Walk through the streets of Atlanta, Los Angeles, or Kansas City right now and you'll see something that feels entirely foreign to modern American politics. Millions of international soccer fans have flooded the country for the 2026 World Cup. They're singing in the streets, draped in their national colors, and displaying a fierce, unapologetic love for their homelands.
It's loud. It's joyful. It's completely unburdened by the bitter culture wars that have paralyzed American civic life for a generation.
House Speaker Mike Johnson looked at this spectacle and saw a stark, painful contrast. During a recent media appearance, the top Republican pointed directly at these visiting sports fans to deliver a sharp rebuke to his own country. He noted that international visitors seem to harbor a deeper, more vibrant appreciation for their nations than many Americans currently do for the United States.
It's a provocative argument. It cuts straight to the core of a quiet crisis brewing across the country. We've managed to turn patriotism into a partisan weapon rather than a shared foundation.

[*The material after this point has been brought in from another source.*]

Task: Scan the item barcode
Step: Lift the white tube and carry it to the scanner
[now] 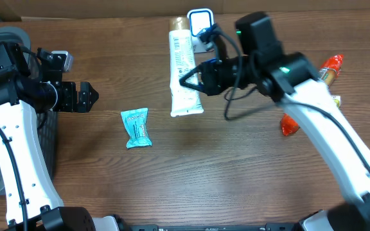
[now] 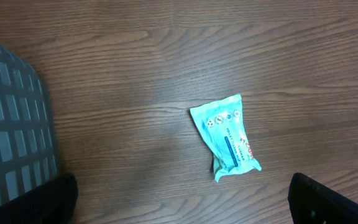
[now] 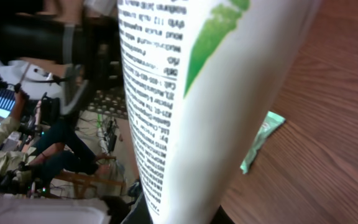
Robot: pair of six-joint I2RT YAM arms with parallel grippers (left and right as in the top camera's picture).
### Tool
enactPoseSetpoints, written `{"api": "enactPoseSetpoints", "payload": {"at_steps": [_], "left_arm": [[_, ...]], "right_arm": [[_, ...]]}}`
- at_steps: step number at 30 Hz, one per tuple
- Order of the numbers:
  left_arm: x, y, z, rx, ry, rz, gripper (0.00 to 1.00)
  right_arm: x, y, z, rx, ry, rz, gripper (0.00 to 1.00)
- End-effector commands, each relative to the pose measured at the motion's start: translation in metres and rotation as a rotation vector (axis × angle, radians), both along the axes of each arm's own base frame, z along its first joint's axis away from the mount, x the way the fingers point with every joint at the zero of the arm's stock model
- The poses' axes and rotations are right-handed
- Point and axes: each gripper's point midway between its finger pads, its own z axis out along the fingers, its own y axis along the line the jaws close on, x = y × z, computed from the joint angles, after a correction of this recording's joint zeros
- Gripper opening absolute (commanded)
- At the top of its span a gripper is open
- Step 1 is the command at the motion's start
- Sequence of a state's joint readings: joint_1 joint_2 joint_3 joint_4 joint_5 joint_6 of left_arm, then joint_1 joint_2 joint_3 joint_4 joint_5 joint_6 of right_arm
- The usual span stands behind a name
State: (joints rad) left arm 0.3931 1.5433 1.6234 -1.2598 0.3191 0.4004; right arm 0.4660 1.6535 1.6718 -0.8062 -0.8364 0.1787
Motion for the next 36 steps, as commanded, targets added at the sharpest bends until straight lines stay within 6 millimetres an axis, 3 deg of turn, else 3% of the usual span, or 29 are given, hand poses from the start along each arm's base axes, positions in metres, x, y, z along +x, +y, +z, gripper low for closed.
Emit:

The Contrast on the Streets
Johnson's observation hits on a visible reality. If you watch a crowd of Argentinian, Scottish, or Japanese fans celebrate, their national pride isn't a political statement. It's a baseline identity. They aren't litigating their government's tax policies or supreme court decisions while chanting in a stadium. They're just proud of where they come from.
In America, that kind of simple, unifying pride feels increasingly rare.
We've split into two distinct, dysfunctional camps when it comes to national identity. On one side, elite cultural institutions, universities, and progressive spaces often treat American history exclusively through the lens of its flaws, sins, and historical failures. It's a viewpoint that replaces pride with permanent skepticism. On the other side, conservative populism has frequently weaponized the flag, turning patriotism into a rigid loyalty test used to exclude political opponents.
When one half of a country thinks the nation is fundamentally broken and the other half thinks only they are the true citizens, genuine patriotism dies. The result is a society suffering from a profound crisis of self-doubt.
What Washington Gets Wrong About National Pride
While Speaker Johnson diagnosed the symptom correctly, his scolding misses the deeper institutional failure. Americans didn't just wake up one day and decide to stop loving their country. That affection was eroded by decades of political cynicism coming directly from Washington.
For years, politicians on both sides of the aisle discovered that fear and division are incredibly effective fundraising tools. It's much easier to turn out voters by telling them their neighbors are trying to destroy the country than it is to build a shared national narrative.
Look at the data. Gallup tracking polls over the last few years have shown pride in the U.S. hovering near historic lows, particularly among younger generations. But this isn't a lack of moral character. It's a rational reaction to a political system that treats everything as a zero-sum war.
When every national event, from a pandemic response to a supreme court ruling, is immediately dragged into the mud of partisan theater, you can't blame regular people for feeling disconnected from the grand American experiment. The visiting World Cup fans have it easy. Their national identity isn't constantly being held hostage by a cable news cycle.
Reclaiming a Healthier Civic Identity
Scolding people into feeling patriotic has never worked. It just breeds more resentment. If leadership wants to see Americans display the same unbridled enthusiasm as international soccer fans, the approach needs to change entirely.
We need to realize that true patriotism isn't blind worship of the state, nor is it a refusal to admit historical mistakes. It's an active commitment to the ideals of the founding. It's understanding that the American experiment is a radical, ongoing project of self-governance.
To build that back up, we have to stop treating political disagreements as existential battles. Disagreeing on marginal tax rates, healthcare policy, or environmental regulations shouldn't make someone an enemy of the state. It just makes them a participant in a democracy.
Practical Steps to Build Back Unity
Rebuilding national confidence won't happen through speeches on Capitol Hill. It happens on the ground, away from the political cameras. Here's where we actually start.
- Log off the outrage machine: The most immediate thing you can do is disconnect from partisan media ecosystems designed to make you hate your fellow citizens. Local communities are rarely as divided as the internet claims they are.
- Invest in local civic spaces: Real unity is built by working alongside people who don't share your voting record. Volunteer for local initiatives, youth sports leagues, or neighborhood associations where the focus is on a shared goal rather than a political platform.
- Promote an honest view of history: Stop choosing between a whitewashed mythology and a narrative of pure cynicism. We can acknowledge the deep flaws and historic sins of the United States while still celebrating the radical, enduring brilliance of its foundational blueprint.
The international fans chanting in our stadiums understand something we've forgotten. National pride isn't about perfection. It's about belonging to something bigger than yourself. If we want that feeling back, we have to stop waiting for Washington to fix it and start building it at home.